Problem details
Because the material must be preserved as it stands, copy every line exactly.

Provided material
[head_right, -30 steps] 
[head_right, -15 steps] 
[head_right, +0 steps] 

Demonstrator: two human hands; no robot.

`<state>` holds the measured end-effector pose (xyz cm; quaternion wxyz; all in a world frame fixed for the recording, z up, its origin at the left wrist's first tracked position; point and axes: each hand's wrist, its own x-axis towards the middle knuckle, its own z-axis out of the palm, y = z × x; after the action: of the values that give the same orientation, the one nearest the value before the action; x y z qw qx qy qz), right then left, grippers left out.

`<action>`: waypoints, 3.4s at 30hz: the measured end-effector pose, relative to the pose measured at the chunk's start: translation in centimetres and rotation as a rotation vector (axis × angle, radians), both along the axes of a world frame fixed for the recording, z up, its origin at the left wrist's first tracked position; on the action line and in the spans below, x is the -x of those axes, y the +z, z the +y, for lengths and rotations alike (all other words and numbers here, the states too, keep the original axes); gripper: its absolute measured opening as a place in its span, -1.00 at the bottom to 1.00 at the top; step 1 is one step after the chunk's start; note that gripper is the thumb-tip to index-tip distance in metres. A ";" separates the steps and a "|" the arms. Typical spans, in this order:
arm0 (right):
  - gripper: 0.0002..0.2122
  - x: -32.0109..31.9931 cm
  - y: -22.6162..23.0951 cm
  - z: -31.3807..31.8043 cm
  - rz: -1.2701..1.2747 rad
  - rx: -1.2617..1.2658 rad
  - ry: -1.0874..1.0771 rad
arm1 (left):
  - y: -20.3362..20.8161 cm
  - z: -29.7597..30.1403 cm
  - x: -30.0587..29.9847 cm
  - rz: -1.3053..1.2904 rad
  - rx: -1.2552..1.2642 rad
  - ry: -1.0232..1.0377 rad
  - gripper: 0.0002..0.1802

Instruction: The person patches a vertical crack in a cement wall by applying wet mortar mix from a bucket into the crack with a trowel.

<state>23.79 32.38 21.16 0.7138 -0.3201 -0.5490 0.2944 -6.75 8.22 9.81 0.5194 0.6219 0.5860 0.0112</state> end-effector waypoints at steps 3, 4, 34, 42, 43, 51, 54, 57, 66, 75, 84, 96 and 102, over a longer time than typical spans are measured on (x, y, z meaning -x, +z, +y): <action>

Solution for this task
[head_right, -30 steps] 
[head_right, -15 steps] 
[head_right, +0 steps] 

Demonstrator: two human hands; no robot.

`<state>` holds the measured end-effector pose (xyz cm; quaternion wxyz; all in a world frame fixed for the recording, z up, its origin at the left wrist's first tracked position; point and axes: each hand's wrist, its own x-axis towards the middle knuckle, its own z-axis out of the palm, y = z × x; after the action: of the values that give the same orientation, the one nearest the value before the action; x y z qw qx qy qz), right then left, grippers left out.

`<action>`: waypoints, 3.4s at 30hz: the measured end-effector pose, relative to the pose measured at the chunk's start: translation in centimetres and rotation as a rotation vector (axis × angle, radians), both along the axes of a world frame fixed for the recording, z up, its origin at the left wrist's first tracked position; on the action line and in the spans below, x is the -x of those axes, y the +z, z the +y, for lengths and rotations alike (all other words and numbers here, the states too, keep the original axes); gripper: its absolute measured opening as a place in its span, -1.00 at the bottom to 1.00 at the top; step 1 is one step after the chunk's start; note that gripper is the thumb-tip to index-tip distance in metres. A ";" separates the steps and a "|" the arms. Typical spans, in this order:
arm0 (right):
  - gripper: 0.0002..0.2122
  - x: -32.0109..31.9931 cm
  - y: -22.6162..23.0951 cm
  - z: -31.3807..31.8043 cm
  - rz: -1.2701..1.2747 rad
  - rx: -1.2617..1.2658 rad
  - ry: -1.0874..1.0771 rad
arm1 (left):
  - y: -20.3362..20.8161 cm
  - z: -29.7597..30.1403 cm
  - x: -30.0587..29.9847 cm
  - rz: -1.3053..1.2904 rad
  - rx: -1.2552..1.2642 rad
  - ry: -1.0232..1.0377 rad
  - gripper: 0.0002..0.1802

Instruction: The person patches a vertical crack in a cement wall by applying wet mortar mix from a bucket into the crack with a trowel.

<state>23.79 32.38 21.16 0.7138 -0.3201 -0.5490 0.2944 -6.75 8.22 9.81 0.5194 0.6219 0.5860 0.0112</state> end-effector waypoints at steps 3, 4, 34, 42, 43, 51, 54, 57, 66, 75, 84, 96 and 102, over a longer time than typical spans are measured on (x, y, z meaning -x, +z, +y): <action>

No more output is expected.